Collection entries
▬▬▬▬▬▬▬▬▬▬

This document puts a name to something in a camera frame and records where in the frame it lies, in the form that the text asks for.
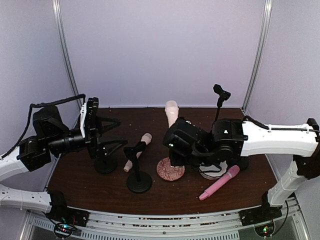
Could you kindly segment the black mic stand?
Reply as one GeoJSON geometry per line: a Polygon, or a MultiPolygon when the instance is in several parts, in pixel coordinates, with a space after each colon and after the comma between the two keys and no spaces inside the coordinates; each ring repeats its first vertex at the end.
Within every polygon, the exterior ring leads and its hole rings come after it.
{"type": "Polygon", "coordinates": [[[117,159],[113,156],[100,157],[94,161],[94,169],[99,174],[110,174],[118,166],[117,159]]]}
{"type": "Polygon", "coordinates": [[[138,142],[133,147],[125,147],[123,149],[125,156],[132,162],[133,173],[126,180],[127,188],[135,194],[143,194],[152,187],[152,177],[140,170],[137,154],[143,152],[147,147],[144,141],[138,142]]]}
{"type": "Polygon", "coordinates": [[[223,88],[222,88],[221,85],[219,85],[219,84],[215,84],[215,85],[213,86],[213,91],[214,91],[216,94],[218,94],[219,97],[218,97],[217,104],[216,104],[217,110],[216,110],[215,118],[214,118],[214,121],[213,121],[213,123],[212,123],[211,128],[213,128],[214,123],[215,123],[215,122],[218,120],[218,118],[219,118],[219,114],[220,114],[221,107],[223,106],[223,102],[224,102],[224,101],[227,101],[227,100],[230,98],[230,96],[231,96],[231,93],[228,92],[228,91],[223,90],[223,88]]]}
{"type": "Polygon", "coordinates": [[[244,157],[244,156],[233,161],[233,165],[238,166],[240,171],[245,171],[249,167],[249,164],[250,164],[249,157],[244,157]]]}

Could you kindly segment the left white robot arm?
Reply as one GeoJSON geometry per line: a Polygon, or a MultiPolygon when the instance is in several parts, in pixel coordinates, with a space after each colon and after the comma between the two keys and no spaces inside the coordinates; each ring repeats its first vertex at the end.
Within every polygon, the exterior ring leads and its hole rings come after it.
{"type": "MultiPolygon", "coordinates": [[[[108,172],[116,164],[108,158],[124,147],[126,139],[104,137],[103,134],[120,126],[116,118],[99,116],[99,99],[86,98],[85,94],[29,106],[27,125],[33,125],[35,135],[19,137],[15,145],[0,156],[0,179],[6,180],[29,173],[51,162],[52,157],[87,150],[89,157],[106,163],[108,172]],[[79,126],[68,128],[61,118],[58,106],[82,100],[79,126]]],[[[60,191],[25,191],[0,186],[0,205],[21,210],[33,210],[51,215],[67,215],[68,206],[60,191]]]]}

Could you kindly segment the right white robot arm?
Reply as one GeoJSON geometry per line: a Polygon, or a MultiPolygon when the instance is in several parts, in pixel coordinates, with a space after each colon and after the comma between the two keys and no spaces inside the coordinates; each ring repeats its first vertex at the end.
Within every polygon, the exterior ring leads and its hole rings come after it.
{"type": "Polygon", "coordinates": [[[301,125],[264,125],[249,116],[220,119],[209,132],[179,117],[164,135],[172,166],[228,167],[242,158],[278,154],[292,155],[285,175],[267,191],[267,205],[281,207],[306,180],[320,175],[320,130],[310,118],[301,125]]]}

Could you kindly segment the red patterned dish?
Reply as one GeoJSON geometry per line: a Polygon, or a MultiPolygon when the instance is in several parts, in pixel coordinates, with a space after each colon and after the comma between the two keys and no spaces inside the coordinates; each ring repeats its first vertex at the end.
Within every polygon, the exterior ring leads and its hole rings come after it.
{"type": "Polygon", "coordinates": [[[168,182],[174,182],[185,174],[184,166],[171,166],[169,157],[160,160],[156,166],[156,172],[160,178],[168,182]]]}

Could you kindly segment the white scalloped bowl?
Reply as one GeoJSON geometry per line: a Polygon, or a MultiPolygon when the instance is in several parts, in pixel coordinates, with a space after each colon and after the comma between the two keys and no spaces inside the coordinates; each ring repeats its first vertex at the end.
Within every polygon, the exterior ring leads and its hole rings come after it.
{"type": "Polygon", "coordinates": [[[210,166],[200,166],[198,171],[200,175],[211,181],[218,180],[227,172],[228,165],[226,161],[220,162],[218,166],[210,165],[210,166]]]}

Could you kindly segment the pink microphone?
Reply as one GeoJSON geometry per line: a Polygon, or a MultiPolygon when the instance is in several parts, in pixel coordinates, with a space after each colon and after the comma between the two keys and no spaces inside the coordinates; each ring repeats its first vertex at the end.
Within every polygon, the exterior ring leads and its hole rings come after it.
{"type": "Polygon", "coordinates": [[[208,187],[199,197],[200,201],[203,201],[210,196],[212,196],[215,192],[217,192],[220,188],[222,188],[227,182],[233,179],[240,172],[240,167],[238,165],[234,165],[229,168],[229,170],[217,181],[215,181],[210,187],[208,187]]]}

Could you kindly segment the front aluminium rail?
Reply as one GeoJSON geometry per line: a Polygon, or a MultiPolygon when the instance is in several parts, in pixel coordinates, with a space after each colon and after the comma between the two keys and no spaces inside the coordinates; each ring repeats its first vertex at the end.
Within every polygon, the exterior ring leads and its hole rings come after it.
{"type": "Polygon", "coordinates": [[[291,197],[282,215],[243,225],[239,210],[182,215],[138,215],[91,211],[86,226],[59,232],[42,213],[28,213],[22,240],[308,240],[302,211],[291,197]]]}

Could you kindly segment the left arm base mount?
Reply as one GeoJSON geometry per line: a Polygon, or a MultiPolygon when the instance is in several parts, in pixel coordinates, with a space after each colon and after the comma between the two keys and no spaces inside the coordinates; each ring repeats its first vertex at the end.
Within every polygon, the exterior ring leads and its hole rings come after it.
{"type": "Polygon", "coordinates": [[[53,223],[53,233],[59,239],[69,238],[79,227],[86,227],[90,213],[85,210],[68,207],[63,212],[44,213],[45,217],[53,223]]]}

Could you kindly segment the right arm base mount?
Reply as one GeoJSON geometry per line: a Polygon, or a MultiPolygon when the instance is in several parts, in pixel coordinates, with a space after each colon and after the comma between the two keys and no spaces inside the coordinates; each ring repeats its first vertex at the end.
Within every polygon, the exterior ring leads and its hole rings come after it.
{"type": "Polygon", "coordinates": [[[258,206],[241,210],[239,218],[242,226],[254,226],[255,233],[259,237],[267,238],[276,232],[274,219],[282,216],[282,207],[258,206]]]}

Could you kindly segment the left aluminium frame post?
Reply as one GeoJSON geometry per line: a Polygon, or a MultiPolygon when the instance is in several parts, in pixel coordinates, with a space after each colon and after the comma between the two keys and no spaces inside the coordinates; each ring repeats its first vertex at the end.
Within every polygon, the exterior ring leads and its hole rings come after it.
{"type": "Polygon", "coordinates": [[[71,59],[70,59],[70,55],[69,55],[69,51],[68,51],[67,40],[66,40],[65,31],[64,31],[62,12],[61,12],[60,0],[52,0],[52,7],[53,7],[53,13],[54,13],[54,17],[55,17],[56,26],[57,26],[58,37],[59,37],[59,41],[60,41],[63,62],[64,62],[64,66],[65,66],[66,73],[67,73],[67,78],[68,78],[73,95],[77,96],[80,93],[79,93],[79,90],[78,90],[78,87],[76,84],[74,71],[72,68],[71,59]]]}

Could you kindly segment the aluminium frame post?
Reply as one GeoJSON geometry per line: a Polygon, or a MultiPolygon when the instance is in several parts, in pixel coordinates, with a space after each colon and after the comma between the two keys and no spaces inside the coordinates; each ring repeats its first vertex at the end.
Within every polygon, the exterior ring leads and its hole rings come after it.
{"type": "Polygon", "coordinates": [[[266,46],[268,33],[270,29],[272,10],[273,10],[273,0],[265,0],[256,54],[255,54],[253,67],[252,67],[252,71],[249,79],[249,84],[248,84],[245,98],[241,107],[244,113],[248,111],[250,99],[252,97],[255,83],[259,74],[259,69],[262,63],[264,48],[266,46]]]}
{"type": "Polygon", "coordinates": [[[54,13],[54,17],[55,17],[56,26],[57,26],[58,37],[59,37],[59,41],[60,41],[63,62],[64,62],[64,66],[65,66],[66,73],[67,73],[67,78],[68,78],[73,95],[77,96],[80,93],[79,93],[79,90],[78,90],[78,87],[76,84],[74,71],[72,68],[71,59],[70,59],[70,55],[69,55],[69,51],[68,51],[67,40],[66,40],[65,31],[64,31],[62,12],[61,12],[60,0],[52,0],[52,7],[53,7],[53,13],[54,13]]]}

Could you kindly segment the right aluminium frame post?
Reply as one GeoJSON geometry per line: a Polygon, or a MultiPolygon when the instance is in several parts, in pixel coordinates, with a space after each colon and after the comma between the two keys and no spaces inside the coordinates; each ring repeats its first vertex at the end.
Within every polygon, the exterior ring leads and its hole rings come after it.
{"type": "Polygon", "coordinates": [[[248,111],[250,99],[252,97],[255,83],[259,74],[259,69],[262,63],[264,48],[266,46],[268,33],[270,29],[272,10],[273,10],[273,0],[265,0],[256,54],[255,54],[253,67],[252,67],[252,71],[249,79],[249,84],[248,84],[245,98],[241,107],[244,113],[248,111]]]}

▬▬▬▬▬▬▬▬▬▬

- _REQUIREMENT_: Within the entries above, report how many lines contain the word "aluminium"; the figure is all that is wanted.

- _OUTPUT FOR THIS EXERCISE_: 4